Shifting gears from individual patients to populations. Over the next few decades, we will see more and more patients with HCC who will have NAFLD as their underlying etiology. This is the result of two contemporaneous trends; NAFLD is increasing in prevalence whereas active hepatitis c virus (HCV) is decreasing; the latter is due to the availability of direct acting antiviral agents. Although the risk of HCC is considerably higher in patients with (untreated) HCV related cirrhosis than in patients with NAFLD-related cirrhosis (HCC incidence ~3 to 4 percent per year vs. 1 to 1.5 percent per year, respectively), NAFLD is a common condition. The increasing proportions of NAFLD-related HCC are directly reflective of the size of the underlying at-risk population (a concept referred to as population attributable fraction). Given this, in about 20 years, we may see fewer HCC than now but many, if not most, of those cases will likely have NAFLD as the underlying risk factor. Hence, NAFLD-related HCC is a cause for concern. Substantial efforts are needed that target risk stratification and risk modification to reduce the burden of NAFLD-related HCC.

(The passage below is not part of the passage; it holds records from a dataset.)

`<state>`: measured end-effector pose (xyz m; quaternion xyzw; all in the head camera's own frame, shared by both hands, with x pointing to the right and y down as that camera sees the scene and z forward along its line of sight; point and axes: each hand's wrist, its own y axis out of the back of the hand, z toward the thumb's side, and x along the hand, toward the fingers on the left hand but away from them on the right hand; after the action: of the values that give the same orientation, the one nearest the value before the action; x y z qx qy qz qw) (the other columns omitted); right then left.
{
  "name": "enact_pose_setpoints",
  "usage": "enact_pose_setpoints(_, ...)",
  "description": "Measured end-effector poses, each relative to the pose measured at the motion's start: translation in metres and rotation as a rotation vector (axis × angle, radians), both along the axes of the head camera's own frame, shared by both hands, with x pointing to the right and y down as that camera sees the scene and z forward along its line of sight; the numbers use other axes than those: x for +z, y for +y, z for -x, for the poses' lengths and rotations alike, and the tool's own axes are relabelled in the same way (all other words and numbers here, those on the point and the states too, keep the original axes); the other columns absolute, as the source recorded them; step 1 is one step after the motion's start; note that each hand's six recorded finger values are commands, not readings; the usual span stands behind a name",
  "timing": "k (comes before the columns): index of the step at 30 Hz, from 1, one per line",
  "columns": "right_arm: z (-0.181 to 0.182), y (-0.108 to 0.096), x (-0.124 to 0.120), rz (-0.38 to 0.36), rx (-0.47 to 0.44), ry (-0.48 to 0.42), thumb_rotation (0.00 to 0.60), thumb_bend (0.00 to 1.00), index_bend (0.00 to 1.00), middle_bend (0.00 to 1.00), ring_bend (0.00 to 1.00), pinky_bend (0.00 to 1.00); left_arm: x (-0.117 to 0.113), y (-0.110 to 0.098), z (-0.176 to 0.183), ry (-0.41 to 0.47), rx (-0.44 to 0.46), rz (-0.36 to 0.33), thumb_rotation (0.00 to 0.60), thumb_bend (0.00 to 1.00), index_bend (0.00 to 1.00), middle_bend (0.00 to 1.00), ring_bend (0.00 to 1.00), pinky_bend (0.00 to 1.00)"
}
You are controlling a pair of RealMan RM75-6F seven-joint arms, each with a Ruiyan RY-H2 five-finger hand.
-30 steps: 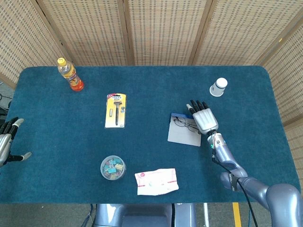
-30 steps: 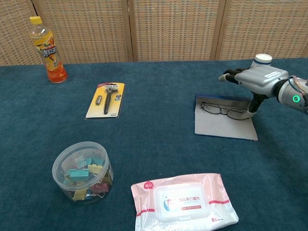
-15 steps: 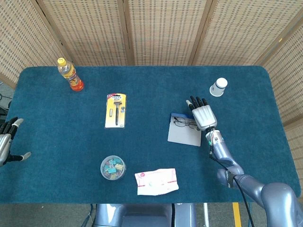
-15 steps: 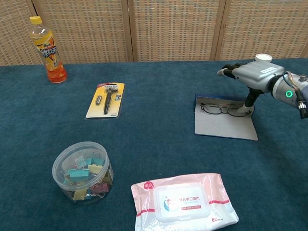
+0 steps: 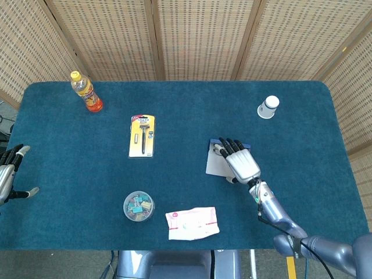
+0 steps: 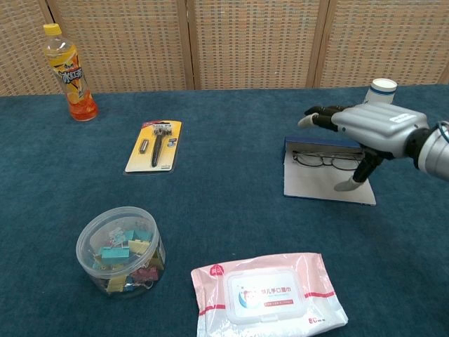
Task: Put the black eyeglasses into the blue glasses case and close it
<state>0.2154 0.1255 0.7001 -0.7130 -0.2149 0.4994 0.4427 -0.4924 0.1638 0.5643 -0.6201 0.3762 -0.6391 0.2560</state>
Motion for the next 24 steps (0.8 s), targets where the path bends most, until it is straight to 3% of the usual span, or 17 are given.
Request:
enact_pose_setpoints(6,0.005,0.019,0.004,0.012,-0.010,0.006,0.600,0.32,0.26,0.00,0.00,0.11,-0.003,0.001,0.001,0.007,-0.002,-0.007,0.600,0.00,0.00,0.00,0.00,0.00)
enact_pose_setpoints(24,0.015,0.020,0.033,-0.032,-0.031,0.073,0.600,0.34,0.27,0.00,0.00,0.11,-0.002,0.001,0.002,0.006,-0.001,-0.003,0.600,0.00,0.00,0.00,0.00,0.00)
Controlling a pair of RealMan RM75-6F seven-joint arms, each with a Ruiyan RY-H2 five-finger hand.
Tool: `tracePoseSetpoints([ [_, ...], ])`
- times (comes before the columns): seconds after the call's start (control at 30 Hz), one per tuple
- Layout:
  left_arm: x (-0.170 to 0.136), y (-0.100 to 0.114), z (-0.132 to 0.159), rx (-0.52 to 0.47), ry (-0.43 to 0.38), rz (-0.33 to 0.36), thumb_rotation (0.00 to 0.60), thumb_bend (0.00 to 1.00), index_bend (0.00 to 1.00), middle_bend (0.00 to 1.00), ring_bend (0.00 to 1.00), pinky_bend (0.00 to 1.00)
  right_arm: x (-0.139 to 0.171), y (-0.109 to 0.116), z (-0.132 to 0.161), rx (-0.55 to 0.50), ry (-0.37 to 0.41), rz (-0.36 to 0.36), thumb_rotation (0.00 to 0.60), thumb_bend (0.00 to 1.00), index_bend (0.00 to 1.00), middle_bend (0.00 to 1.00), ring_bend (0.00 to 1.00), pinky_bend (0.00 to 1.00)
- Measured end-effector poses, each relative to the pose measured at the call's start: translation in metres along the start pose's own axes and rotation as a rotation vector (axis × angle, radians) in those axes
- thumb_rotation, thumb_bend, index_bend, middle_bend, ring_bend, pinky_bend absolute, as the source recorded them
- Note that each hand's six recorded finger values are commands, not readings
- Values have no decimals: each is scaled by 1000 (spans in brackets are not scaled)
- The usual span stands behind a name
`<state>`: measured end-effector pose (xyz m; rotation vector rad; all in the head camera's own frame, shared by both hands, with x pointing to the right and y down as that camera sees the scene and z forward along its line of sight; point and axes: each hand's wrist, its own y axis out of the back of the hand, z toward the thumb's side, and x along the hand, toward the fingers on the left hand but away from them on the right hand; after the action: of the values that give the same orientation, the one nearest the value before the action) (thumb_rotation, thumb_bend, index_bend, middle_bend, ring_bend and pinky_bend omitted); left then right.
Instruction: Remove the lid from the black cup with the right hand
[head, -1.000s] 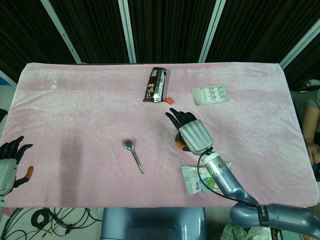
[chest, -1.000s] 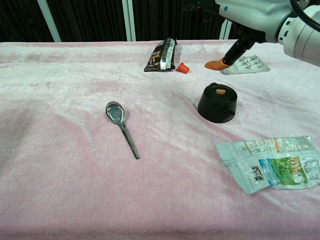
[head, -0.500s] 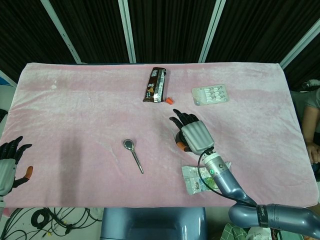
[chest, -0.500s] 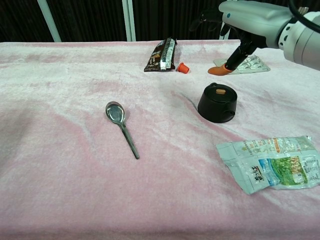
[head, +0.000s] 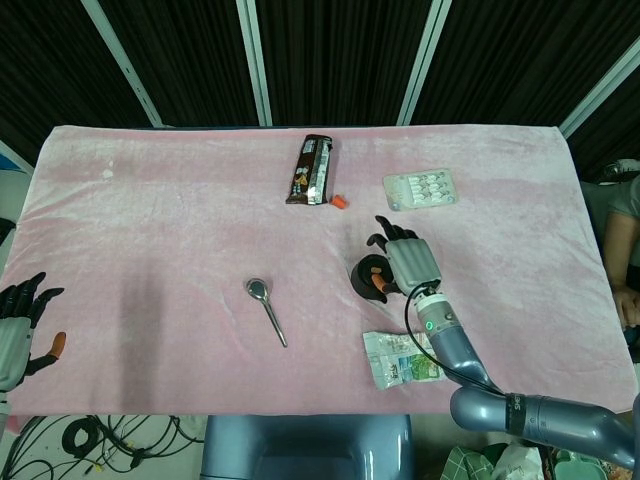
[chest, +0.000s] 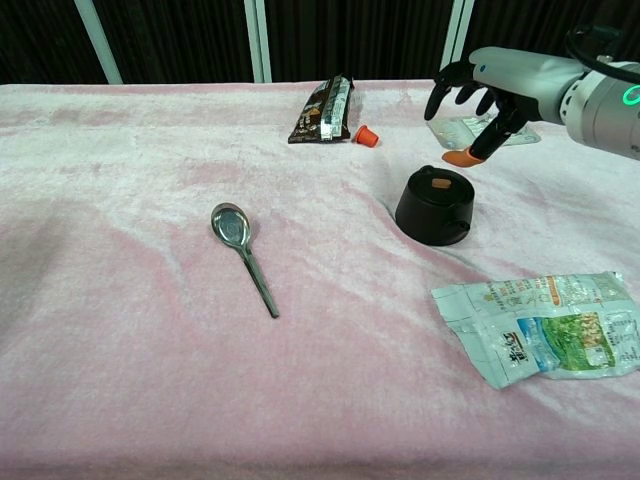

- All patients with NAFLD cirrhosis are at a risk for HCC and should be enrolled in HCC surveillance programs.
- The absolute risk of HCC in NAFLD patients who do not have cirrhosis too low to recommend HCC surveillance at this time.
- NAFLD patients with diabetes and co-existing metabolic traits (especially hypertension and obesity) are at the highest risk of progression to HCC. Prioritizing these patients for risk modification may reduce the future risk of HCC, although we need more studies to confirm this hypothesis.
Disclosures: Dr. Kanwal has received research support from Gilead and Merck.
1 Younossi Z., Stepanova M., Ong J.P., Jacobson I.M., Bugianesi E., Duseja A., Eguchi Y., Wong V.W., Negro F., Yilmaz Y., Romero-Gomez M., George J., Ahmed A., Wong R., Younossi I., Ziayee M., Afendy A. Global Nonalcoholic Steatohepatitis Council. Nonalcoholic Steatohepatitis Is the Fastest Growing Cause of Hepatocellular Carcinoma in Liver Transplant Candidates. Clin Gastroenterol Hepatol. 2019;17(4):748-775.
2. Yang J.D., Larson J.J., Watt K.D., Allen A.M., Wiesner R.H., Gores G.J., Roberts L.R., Heimbach J.A., Leise M.D. Hepatocellular Carcinoma Is the Most Common Indication for Liver Transplantation and Placement on the Waitlist in the United States. Clin Gastroenterol Hepatol. 2017;15(5):767-777.e3.
3. Kanwal F., Kramer J.R., Mapakshi S., Natarajan Y., Chayanupatkul M., Richardson P.A., Li L., Desiderio R., Thrift A.P, Asch S.M., Chu J., El-Serag H.B. Risk of Hepatocellular Cancer in Patients With Non-Alcoholic Fatty Liver Disease. Gastroenterology. 2018;155(6):1828-1837.e2.